Capstone_Project

LyPu
6/6/2020

Requirements & Summary

The goal of this exercise is to create a product to highlight the prediction algorithm that you have built and to provide an interface that can be accessed by others
This presentation contains a brief introduction regarding below aspects:

1. An introduction on the algorithm

2. A description and an instruction of the ShinyApp

Prediction Model

Dataset:

The training dataset is from Coursera-SwiftKey.zip. It is a combination of 1% random sample of English language news, blogs and twitter dataset.

Language Model:

Quad-grams, tri-grams, bi-grams and uni-grams are applied to model text and Kneser-Ney Smoothing method is used to calculate predicted word probability. The top few words with highest probabilities are recommened based on backoff model.

Shiny App - Description & Instruction

The Shiny App contains 2 tabs App and Exploratory.

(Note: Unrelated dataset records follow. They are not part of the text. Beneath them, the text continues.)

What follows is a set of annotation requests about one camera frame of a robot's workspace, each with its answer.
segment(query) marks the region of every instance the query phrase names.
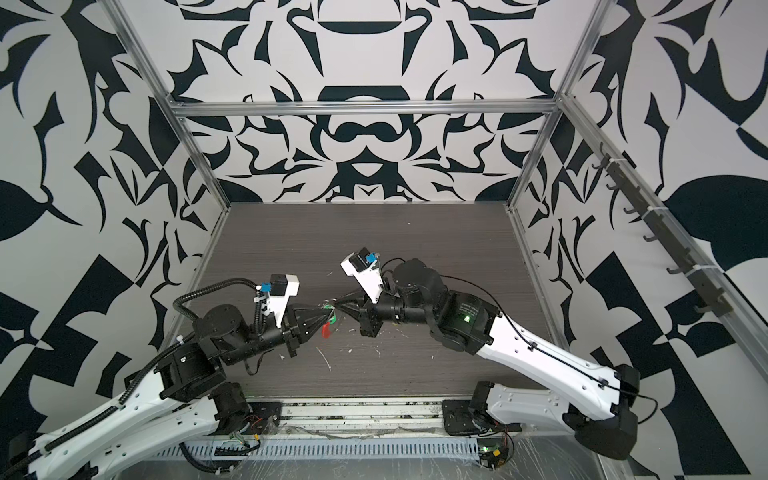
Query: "black cable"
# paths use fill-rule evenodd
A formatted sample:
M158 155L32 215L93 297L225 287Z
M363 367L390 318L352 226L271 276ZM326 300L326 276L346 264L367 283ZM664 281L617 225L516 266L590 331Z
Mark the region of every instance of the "black cable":
M27 455L23 459L11 465L10 468L5 470L5 472L3 472L2 475L0 475L0 480L6 480L7 478L11 478L11 475L15 474L16 472L18 472L19 470L26 467L27 465L29 465L30 463L34 462L35 460L37 460L42 456L43 454L40 452L40 450L34 451L30 455Z
M234 467L240 464L240 462L233 462L229 465L225 465L221 467L213 467L211 465L205 465L204 463L200 463L200 461L197 460L197 458L194 458L192 456L192 453L190 452L190 449L187 448L186 443L184 442L180 443L179 448L181 449L181 454L184 455L184 458L187 460L187 462L189 462L190 465L195 467L195 469L200 470L201 472L205 472L205 473L216 473L218 471L223 472L223 471L229 470L230 467Z
M185 336L180 342L176 342L173 345L169 346L162 352L158 353L152 360L149 361L147 365L144 366L143 369L139 370L139 372L136 374L133 380L131 380L131 384L128 386L128 388L125 389L125 392L123 392L122 395L120 395L120 398L118 399L118 402L120 405L125 405L125 403L128 401L128 397L131 396L131 393L134 392L134 390L139 386L139 383L141 383L141 380L144 379L145 376L154 368L154 366L157 365L158 362L160 362L165 357L169 356L171 353L175 352L182 344L189 342L194 338L194 332L190 333L189 335Z
M120 395L118 402L121 405L125 405L126 401L128 400L128 397L130 397L131 394L134 392L134 390L136 390L139 383L141 383L141 380L145 376L147 376L147 374L154 368L155 365L157 365L158 362L160 362L160 360L162 360L164 357L176 351L176 349L178 349L179 346L182 345L182 343L192 340L193 338L194 338L194 333L190 333L189 335L184 337L181 343L175 343L174 345L169 346L162 352L158 353L152 360L149 361L147 365L144 366L143 369L139 370L139 372L136 374L134 379L131 381L131 384L128 386L127 389L125 389L125 392L123 392L123 394ZM108 409L105 409L103 412L99 413L94 418L86 421L82 425L79 425L74 429L70 430L69 432L65 433L64 435L51 440L48 444L46 444L45 451L50 452L51 450L63 444L64 442L73 439L75 436L80 435L82 432L85 432L86 430L90 429L94 425L97 425L99 422L106 419L108 416L112 415L117 410L119 410L119 408L116 406L111 406ZM23 468L26 465L29 465L37 458L40 458L40 455L41 454L38 450L37 452L33 452L32 454L28 455L21 461L15 463L11 468L9 468L3 473L3 476L0 477L0 480L5 480L5 478L9 477L11 473L18 471L20 468Z
M381 267L381 270L384 270L384 269L386 268L386 266L387 266L387 265L389 265L389 262L392 262L392 261L395 261L395 260L400 260L400 261L401 261L401 262L403 262L403 263L405 263L405 262L406 262L404 259L402 259L402 258L400 258L400 257L390 258L389 260L387 260L387 261L386 261L386 262L385 262L385 263L382 265L382 267Z
M259 372L259 367L261 367L261 361L264 359L264 356L271 352L274 349L269 349L266 352L262 353L259 359L256 361L256 372L250 371L250 366L248 366L248 359L243 359L243 364L245 365L245 373L247 373L250 376L254 376Z
M577 366L573 366L573 365L571 365L570 363L568 363L568 362L564 361L563 359L560 359L560 358L558 358L558 357L556 357L556 356L552 355L551 353L549 353L549 352L545 352L544 350L542 350L542 349L538 348L538 345L536 345L536 343L535 343L535 342L529 342L529 341L528 341L528 339L526 339L526 338L525 338L525 337L524 337L524 336L523 336L523 335L522 335L522 334L521 334L521 333L518 331L518 327L516 327L516 326L515 326L515 323L514 323L514 322L512 322L512 321L509 319L509 316L508 316L508 315L507 315L507 314L504 312L504 309L502 308L502 305L501 305L501 304L498 302L498 300L496 300L496 298L495 298L493 295L491 295L491 293L490 293L489 291L487 291L487 290L486 290L486 289L484 289L483 287L479 286L477 283L473 283L473 282L470 282L469 280L464 280L463 278L458 278L457 276L450 276L450 275L440 275L440 276L442 276L443 278L450 278L450 279L458 280L459 282L468 283L469 285L472 285L472 286L474 286L475 288L479 288L480 290L482 290L483 292L485 292L485 294L486 294L486 295L490 296L490 297L491 297L491 300L493 300L493 302L496 304L496 306L498 307L498 309L499 309L499 310L502 312L502 314L504 315L504 318L506 318L506 319L507 319L507 322L508 322L508 323L509 323L509 325L512 327L512 329L515 331L515 333L517 333L517 334L518 334L518 336L519 336L519 337L522 339L522 341L523 341L523 342L525 342L525 344L526 344L526 345L528 345L528 347L529 347L530 349L533 349L533 350L538 350L539 352L541 352L541 353L544 353L546 356L548 356L548 357L550 357L550 358L552 358L552 359L555 359L555 360L557 360L558 362L560 362L560 363L562 363L563 365L566 365L566 366L568 366L568 367L572 368L573 370L576 370L577 372L579 372L579 373L580 373L580 374L582 374L583 376L586 376L588 379L595 381L597 384L599 384L599 385L601 385L601 386L605 386L605 387L608 387L609 389L612 389L612 390L616 390L616 391L617 391L617 392L619 392L619 393L625 393L625 394L627 394L627 395L636 396L636 397L640 397L640 398L642 398L642 399L647 399L647 400L650 400L650 401L652 401L652 402L654 403L654 410L653 410L653 412L651 412L649 416L647 416L647 417L645 417L644 419L642 419L642 420L640 420L639 422L637 422L637 424L638 424L638 425L640 425L641 423L645 423L645 422L647 422L648 420L650 420L650 418L651 418L652 416L656 415L656 411L658 411L658 409L659 409L659 402L658 402L658 400L656 400L656 399L654 399L654 398L651 398L651 397L649 397L649 396L641 395L641 394L639 394L639 393L630 392L629 390L619 389L619 388L617 388L617 387L614 387L614 386L608 385L608 384L607 384L605 381L601 381L601 380L599 380L599 379L596 379L596 378L594 378L592 375L590 375L589 373L586 373L586 372L585 372L584 370L582 370L582 369L579 369Z
M252 288L254 292L260 291L259 286L252 280L240 277L230 278L227 280L222 280L218 283L214 283L213 285L204 286L199 290L195 290L180 296L174 300L174 309L193 322L196 322L200 319L200 317L197 316L192 310L189 310L187 307L185 307L183 303L189 302L190 300L194 300L199 296L207 295L232 285L245 285ZM266 328L266 319L264 319L263 316L260 316L260 311L261 308L257 305L256 309L253 311L253 322L256 325L257 334L262 335L264 333L264 329Z
M69 432L66 432L64 435L62 435L62 436L60 436L60 437L58 437L56 439L51 440L45 446L45 451L46 452L50 452L51 450L55 449L56 447L58 447L62 443L66 442L66 441L68 441L70 439L73 439L77 435L80 435L82 432L85 432L86 430L88 430L90 427L92 427L94 425L97 425L99 422L103 421L108 416L110 416L113 413L115 413L117 410L118 410L118 408L113 405L113 406L109 407L108 409L104 410L102 413L99 413L98 415L96 415L94 418L88 420L86 423L83 423L82 425L79 425L79 426L73 428Z
M216 450L214 451L214 455L235 457L235 456L240 456L240 455L245 455L251 452L255 452L256 450L261 448L261 440L257 440L257 442L258 443L255 444L253 447L248 446L248 444L246 443L245 445L247 448L245 449L227 449L224 447L216 447Z
M504 430L504 435L506 435L506 437L509 439L509 444L511 445L511 451L509 452L509 455L507 456L507 459L506 459L506 462L509 462L510 460L512 460L512 457L515 456L515 442L512 441L512 436L509 435L508 430L506 429Z

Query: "patterned backdrop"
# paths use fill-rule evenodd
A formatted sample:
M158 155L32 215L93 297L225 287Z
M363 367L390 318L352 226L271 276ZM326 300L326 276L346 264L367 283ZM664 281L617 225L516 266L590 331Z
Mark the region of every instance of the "patterned backdrop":
M157 353L220 213L94 0L0 6L0 458Z
M185 101L552 97L595 0L125 0Z
M688 232L765 316L768 4L620 0L575 91ZM571 349L629 362L661 411L635 473L768 478L768 386L563 120L519 211ZM637 401L641 418L652 404Z
M621 0L575 94L768 317L768 2Z
M191 118L232 201L506 200L543 114Z

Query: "aluminum frame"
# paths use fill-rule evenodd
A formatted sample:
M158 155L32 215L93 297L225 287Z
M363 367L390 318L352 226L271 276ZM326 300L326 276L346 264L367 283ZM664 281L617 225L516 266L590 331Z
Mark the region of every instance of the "aluminum frame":
M136 68L139 70L141 77L147 82L154 100L163 112L163 116L170 125L171 130L178 137L179 141L187 149L187 153L192 160L192 163L200 172L208 190L216 198L216 201L221 206L222 210L229 208L230 201L224 190L221 188L221 184L216 179L214 172L210 169L208 160L203 156L200 148L197 146L192 137L192 133L185 128L183 122L173 113L168 102L168 91L165 88L165 84L157 73L152 60L150 59L147 49L144 44L141 43L136 29L131 24L131 20L128 18L128 14L123 9L123 5L119 0L98 0L99 5L104 9L104 13L109 19L110 23L114 27L115 34L118 36L120 43L125 47L125 51L133 58L136 63Z
M514 207L514 205L517 204L520 200L522 191L525 189L525 185L528 185L528 182L531 180L533 170L536 169L538 162L541 161L541 155L544 152L544 148L560 121L561 105L559 104L559 100L564 95L571 93L581 72L584 70L584 66L587 64L587 59L592 55L594 46L598 44L600 32L608 17L608 12L616 2L617 0L598 0L594 4L589 23L587 23L587 26L584 27L584 31L581 33L578 46L565 69L563 80L554 94L556 109L553 114L547 116L547 120L545 120L544 124L541 126L541 130L539 130L536 135L533 147L528 152L528 156L525 157L522 172L517 181L515 181L515 185L512 187L512 192L507 199L508 206Z
M214 254L214 248L216 247L216 244L221 237L224 224L227 222L227 218L229 218L229 216L229 208L222 210L221 214L219 214L219 218L216 220L216 225L214 225L214 228L210 232L210 239L208 240L208 245L206 245L205 251L203 252L203 257L200 259L200 264L197 265L197 268L195 269L194 276L192 277L192 281L190 282L189 289L187 289L186 293L197 290L197 288L200 286L200 280L203 278L203 273L208 266L208 261ZM163 338L163 342L161 343L158 351L162 352L171 345L171 343L176 338L176 335L179 334L179 329L181 328L181 324L184 322L184 318L185 317L180 313L174 317L174 320L168 329L168 333L165 335L165 338Z
M528 269L528 275L531 277L534 293L544 313L544 320L547 323L547 330L549 331L550 338L552 338L552 343L564 350L568 350L568 341L565 339L565 334L558 328L558 324L555 321L556 317L552 309L553 303L549 300L547 290L544 288L538 270L536 270L536 262L533 260L531 248L528 246L528 240L525 238L525 227L523 226L520 214L517 210L508 208L507 215L509 215L509 220L512 224L512 231L515 232L515 239L520 246L523 263L525 268Z
M171 102L178 117L242 115L333 114L454 114L548 113L555 110L549 98L518 100L409 100L409 101L284 101L284 102Z
M576 127L578 133L584 138L584 141L587 142L589 148L598 158L601 155L607 154L610 158L624 159L624 155L621 154L621 151L611 139L608 138L601 128L594 125L594 121L576 100L576 97L571 94L563 94L555 103Z
M515 185L512 187L512 191L509 193L509 198L507 199L508 207L514 208L517 202L519 202L520 196L523 191L525 191L525 185L528 185L528 182L531 181L533 172L536 170L538 162L541 161L544 149L547 146L549 139L552 138L555 128L558 126L562 113L562 111L556 110L547 114L541 129L536 134L536 139L533 142L531 150L528 151L528 155L525 157L525 160L523 160L523 169L521 170L518 179L515 180Z
M707 276L710 282L722 289L723 295L733 307L733 311L720 317L721 323L736 340L760 375L768 382L768 325L760 318L760 315L733 282L726 277L725 272L719 268L717 262L712 260L700 244L685 230L645 179L639 175L637 170L619 153L605 133L591 120L578 99L564 95L558 99L557 103L593 152L599 152L602 149L605 154L617 162L627 179L634 186L637 186L638 193L651 207L665 210L663 219L667 227L674 233L680 245L689 250L691 261L702 267L700 271ZM672 268L677 267L671 259L670 266Z

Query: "hook rack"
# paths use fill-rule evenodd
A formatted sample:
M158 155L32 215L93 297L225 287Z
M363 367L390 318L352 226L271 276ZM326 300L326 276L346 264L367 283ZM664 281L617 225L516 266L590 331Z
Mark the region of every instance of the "hook rack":
M703 264L706 263L704 260L694 259L695 255L691 252L691 247L687 247L693 240L681 233L684 230L663 204L659 205L658 200L652 200L653 197L648 193L650 188L636 178L630 163L620 159L609 161L604 158L601 166L603 164L608 175L615 182L615 185L608 185L608 189L621 190L632 206L631 209L624 208L624 212L627 214L643 212L641 218L653 233L652 236L643 235L643 240L647 242L658 240L676 265L675 268L668 267L667 272L670 275L685 273L686 278L706 303L707 306L704 308L697 307L697 312L712 312L716 316L723 316L733 311L733 307L723 297L723 289L713 281L716 277L705 271L707 268L716 266Z
M611 162L611 157L608 154L603 153L603 144L600 143L600 153L603 154L603 159L600 161L597 165L592 165L592 168L595 170L600 170L601 168L606 168L608 166L608 163Z

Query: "wood grain surface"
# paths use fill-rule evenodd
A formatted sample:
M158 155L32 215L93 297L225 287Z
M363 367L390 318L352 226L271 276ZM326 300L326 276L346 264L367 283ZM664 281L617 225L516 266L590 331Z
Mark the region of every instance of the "wood grain surface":
M496 202L234 204L200 286L233 276L261 283L271 273L292 273L301 282L294 302L321 304L357 287L339 263L360 247L384 261L416 257L440 273L482 285L509 316L549 339L510 221ZM482 295L455 280L445 284ZM248 322L253 318L253 292L241 286L191 306L202 316L221 303L237 306ZM189 330L185 325L182 332ZM330 338L317 333L298 353L290 358L281 346L264 357L256 376L242 365L227 367L227 375L247 396L269 397L471 395L480 380L538 387L507 367L446 349L422 325L385 324L371 339L339 314Z

In the App page, there is a input textbar and a wordcloud.

You can type in words in the textbar and a few words will appear below that are predicted as the next word based on training dataset.
Below the input textbar is a wordcloud based on the predicted nextwords.

Shiny App - Description & Instruction

In the Eploratory page, an exploratory report that contains some descriptive analysis on the original dataset is attached.

This report is from milestone project which can be found here.

The app has been deployed to ShinyApps.io server.